Cambiar de club no debería ser motivo de ataques
Cuando termina una temporada de competencias y comienza la espera por un nuevo torneo, los fichajes se convierten en uno de los temas centrales. Con ellos también llegan las despedidas de las jugadoras que cierran un ciclo en el club en el que juegan. En algunas ocasiones, esas despedidas vienen acompañadas de comentarios que cuestionan las decisiones de las futbolistas.
Fotografía: IG OL Lyonnes
Dos ejemplos recientes son los de Salma Paralluelo y Alexia Putellas, ambas exjugadoras del Barcelona. Cuando Salma anunció su salida del club, comenzaron a aparecer comentarios que cuestionaban su decisión. Algunos señalaban que, si realmente sentía los colores y estaba en el que consideraban el mejor club del mundo, no tendría por qué irse. Otros la llamaban “desagradecida” y le pedían que no regresara. Entre esos comentarios también se repetía la idea de que su salida tenía que ver con el dinero. Después, cuando se anunció su llegada al OL Lyonnes, los cuestionamientos continuaron en esa misma línea. Nuevamente aparecieron comentarios que relacionaban su cambio de club con una decisión económica y que cuestionaban su agradecimiento hacia el Barcelona.

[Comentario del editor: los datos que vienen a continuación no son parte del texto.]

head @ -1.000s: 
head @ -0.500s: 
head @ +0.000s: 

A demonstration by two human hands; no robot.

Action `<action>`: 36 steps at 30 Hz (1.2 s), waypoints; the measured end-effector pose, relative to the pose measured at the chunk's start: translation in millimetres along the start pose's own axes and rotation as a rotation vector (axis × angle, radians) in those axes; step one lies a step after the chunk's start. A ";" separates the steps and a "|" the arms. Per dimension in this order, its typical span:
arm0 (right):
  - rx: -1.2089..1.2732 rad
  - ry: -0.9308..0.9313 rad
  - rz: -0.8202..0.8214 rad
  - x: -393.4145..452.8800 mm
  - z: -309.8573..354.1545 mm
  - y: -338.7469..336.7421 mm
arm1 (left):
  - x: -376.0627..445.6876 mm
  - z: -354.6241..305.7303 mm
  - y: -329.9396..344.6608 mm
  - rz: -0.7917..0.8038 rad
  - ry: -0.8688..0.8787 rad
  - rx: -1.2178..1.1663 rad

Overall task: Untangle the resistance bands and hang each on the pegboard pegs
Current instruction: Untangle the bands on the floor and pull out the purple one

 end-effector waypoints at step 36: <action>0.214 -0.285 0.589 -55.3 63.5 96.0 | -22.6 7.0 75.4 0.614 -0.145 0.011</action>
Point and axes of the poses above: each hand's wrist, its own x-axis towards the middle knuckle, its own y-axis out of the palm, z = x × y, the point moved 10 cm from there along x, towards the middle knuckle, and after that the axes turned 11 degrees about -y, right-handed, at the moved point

Fotografía: IG @London City Lionesses
Algo similar ocurrió con Alexia Putellas tras su presentación con London City Lionesses. En los comentarios también apareció el cuestionamiento por la parte económica, con frases como “el dinero no lo es todo en la vida”, además de señalamientos sobre que los logros que había conseguido eran gracias al Barcelona. Y sin el club, no sería nadie”.
En ambos casos, aunque son situaciones distintas, hay un punto que se repite: la parte económica aparece como una forma de cuestionar la decisión de las futbolistas.
Y quizá vale la pena detenerse ahí. ¿Por qué cuando una mujer busca mejores oportunidades, especialmente económicas, puede aparecer tan fácilmente la idea de que está siendo egoísta o ambiciosa? No se trata de afirmar que esa haya sido la razón por la que una jugadora decidió cambiar de club, sino de preguntarnos por qué el aspecto económico se convierte en un argumento para poner en duda su decisión.
Esto también nos lleva a otra pregunta: ¿por qué muchas veces parece que las futbolistas no tienen derecho a buscar nuevas oportunidades?
El futbol es su trabajo y su profesión. Como ocurre con cualquier otro, pueden aparecer nuevas oportunidades y cada persona puede decidir qué quiere para su futuro. Puede ser por una cuestión económica, por querer salir de la zona de confort, por querer un cambio o simplemente porque existen otros planes para su carrera. Al final, las que deciden sobre su futuro y sobre sus carreras son las propias futbolistas. Son ellas quienes van a vivir las consecuencias de esas decisiones y quienes, con el tiempo, podrán saber si aquello que eligieron era lo correcto.
Desde la afición también pueden existir distintas posturas. Una jugadora puede ser importante para un equipo, formar parte de sus buenos resultados y convertirse en una futbolista que la gente quiere seguir viendo con esa camiseta. Su salida puede no ser lo que se esperaba o incluso puede considerarse que el club al que llega no es la mejor opción para ella. Pero esa valoración no deja de ser una opinión.
El punto está en distinguir entre tener una opinión y esperar que una futbolista actúe de acuerdo con ella. Y es por eso que el desacuerdo también puede existir, pero no tiene por qué convertirse en ataques. Una decisión puede no ser compartida o generar inconformidad, sin que eso justifique los comentarios de odio. Todo puede plantearse desde el respeto.
Las futbolistas no le pertenecen a los clubes ni a las aficiones. Son personas que trabajan y que tienen la posibilidad de decidir sobre su propia carrera. Que una jugadora decida cambiar de equipo no significa que deje de tener respeto por el club en el que estuvo ni que sea una malagradecida. Detrás de una deportista hay mucho más que la camiseta que lleva puesta. Hay decisiones, caminos y momentos que no siempre se conocen desde fuera. Tal vez por eso, antes de señalar una decisión, también vale la pena recordar que solo se conoce una pequeña parte de la historia.